## Exercise details
Go through the entries below and write each one out exactly.

[Data records]
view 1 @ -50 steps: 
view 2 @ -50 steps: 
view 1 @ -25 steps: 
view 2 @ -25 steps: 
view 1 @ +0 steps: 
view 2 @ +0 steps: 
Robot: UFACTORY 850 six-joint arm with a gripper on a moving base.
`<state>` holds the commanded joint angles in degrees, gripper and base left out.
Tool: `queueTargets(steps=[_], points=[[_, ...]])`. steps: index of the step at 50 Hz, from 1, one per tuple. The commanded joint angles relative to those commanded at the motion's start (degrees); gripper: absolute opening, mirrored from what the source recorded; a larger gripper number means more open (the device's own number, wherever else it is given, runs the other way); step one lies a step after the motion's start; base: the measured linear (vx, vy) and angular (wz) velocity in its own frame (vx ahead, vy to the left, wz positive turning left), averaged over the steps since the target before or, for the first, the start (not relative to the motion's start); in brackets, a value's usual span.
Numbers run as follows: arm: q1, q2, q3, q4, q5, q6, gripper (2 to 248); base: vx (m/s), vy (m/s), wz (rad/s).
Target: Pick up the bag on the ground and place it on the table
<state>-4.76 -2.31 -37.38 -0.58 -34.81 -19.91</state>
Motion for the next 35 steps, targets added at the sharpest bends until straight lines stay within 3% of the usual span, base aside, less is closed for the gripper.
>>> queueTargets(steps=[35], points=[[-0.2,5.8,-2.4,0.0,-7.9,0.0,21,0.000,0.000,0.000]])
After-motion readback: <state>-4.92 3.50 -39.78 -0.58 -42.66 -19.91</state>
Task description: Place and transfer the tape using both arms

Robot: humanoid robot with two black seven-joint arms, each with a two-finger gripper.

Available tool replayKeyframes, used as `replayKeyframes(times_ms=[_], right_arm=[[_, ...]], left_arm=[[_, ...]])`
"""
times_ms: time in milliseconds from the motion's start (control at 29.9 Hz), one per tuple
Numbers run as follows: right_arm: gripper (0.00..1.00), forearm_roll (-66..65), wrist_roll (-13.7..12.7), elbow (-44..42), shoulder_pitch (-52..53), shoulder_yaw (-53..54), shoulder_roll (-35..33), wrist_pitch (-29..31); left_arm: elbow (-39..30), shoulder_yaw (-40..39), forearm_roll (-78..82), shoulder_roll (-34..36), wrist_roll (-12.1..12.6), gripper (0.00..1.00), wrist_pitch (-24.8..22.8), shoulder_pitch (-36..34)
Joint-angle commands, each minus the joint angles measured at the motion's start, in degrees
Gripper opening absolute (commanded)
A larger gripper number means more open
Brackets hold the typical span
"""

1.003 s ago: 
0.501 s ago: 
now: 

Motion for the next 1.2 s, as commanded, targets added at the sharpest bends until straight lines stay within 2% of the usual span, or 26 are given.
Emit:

## Task answer
view 1 @ -50 steps: 
view 2 @ -50 steps: 
view 1 @ -25 steps: 
view 2 @ -25 steps: 
view 1 @ +0 steps: 
view 2 @ +0 steps: 
Robot: UFACTORY 850 six-joint arm with a gripper on a moving base.
`<state>` holds the commanded joint angles in degrees, gripper and base left out.
Tool: `queueTargets(steps=[_], points=[[_, ...]])`. steps: index of the step at 50 Hz, from 1, one per tuple. The commanded joint angles relative to those commanded at the motion's start (degrees); gripper: absolute opening, mirrored from what the source recorded; a larger gripper number means more open (the device's own number, wherever else it is given, runs the other way); step one lies a step after the motion's start; base: the measured linear (vx, vy) and angular (wz) velocity in its own frame (vx ahead, vy to the left, wz positive turning left), averaged over the steps since the target before or, for the first, the start (not relative to the motion's start); in brackets, a value's usual span.
Numbers run as follows: arm: q1, q2, q3, q4, q5, q6, gripper (2 to 248); base: vx (m/s), vy (m/s), wz (rad/s).
Target: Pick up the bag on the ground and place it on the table
<state>-4.76 -2.31 -37.38 -0.58 -34.81 -19.91</state>
Motion for the next 35 steps, targets added at the sharpest bends until straight lines stay within 3% of the usual span, base aside, less is closed for the gripper.
>>> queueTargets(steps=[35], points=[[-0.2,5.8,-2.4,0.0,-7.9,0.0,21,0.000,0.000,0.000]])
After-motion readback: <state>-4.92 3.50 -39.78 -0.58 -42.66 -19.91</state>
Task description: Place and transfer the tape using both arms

Robot: humanoid robot with two black seven-joint arms, each with a two-finger gripper.

Available tool replayKeyframes, used as `replayKeyframes(times_ms=[_], right_arm=[[_, ...]], left_arm=[[_, ...]])`
"""
times_ms: time in milliseconds from the motion's start (control at 29.9 Hz), one per tuple
Numbers run as follows: right_arm: gripper (0.00..1.00), forearm_roll (-66..65), wrist_roll (-13.7..12.7), elbow (-44..42), shoulder_pitch (-52..53), shoulder_yaw (-53..54), shoulder_roll (-35..33), wrist_pitch (-29..31); left_arm: elbow (-39..30), shoulder_yaw (-40..39), forearm_roll (-78..82), shoulder_roll (-34..36), wrist_roll (-12.1..12.6), gripper (0.00..1.00), wrist_pitch (-24.8..22.8), shoulder_pitch (-36..34)
Joint-angle commands, each minus the joint angles measured at the motion's start, in degrees
Gripper opening absolute (commanded)
A larger gripper number means more open
Brackets hold the typical span
"""

1.003 s ago: 
0.501 s ago: 
now: 

Motion for the next 1.2 s, as commanded, targets added at the sharpest bends until straight lines stay within 2% of the usual span, or 26 are given.
Emit:

The output for this exercise is complete.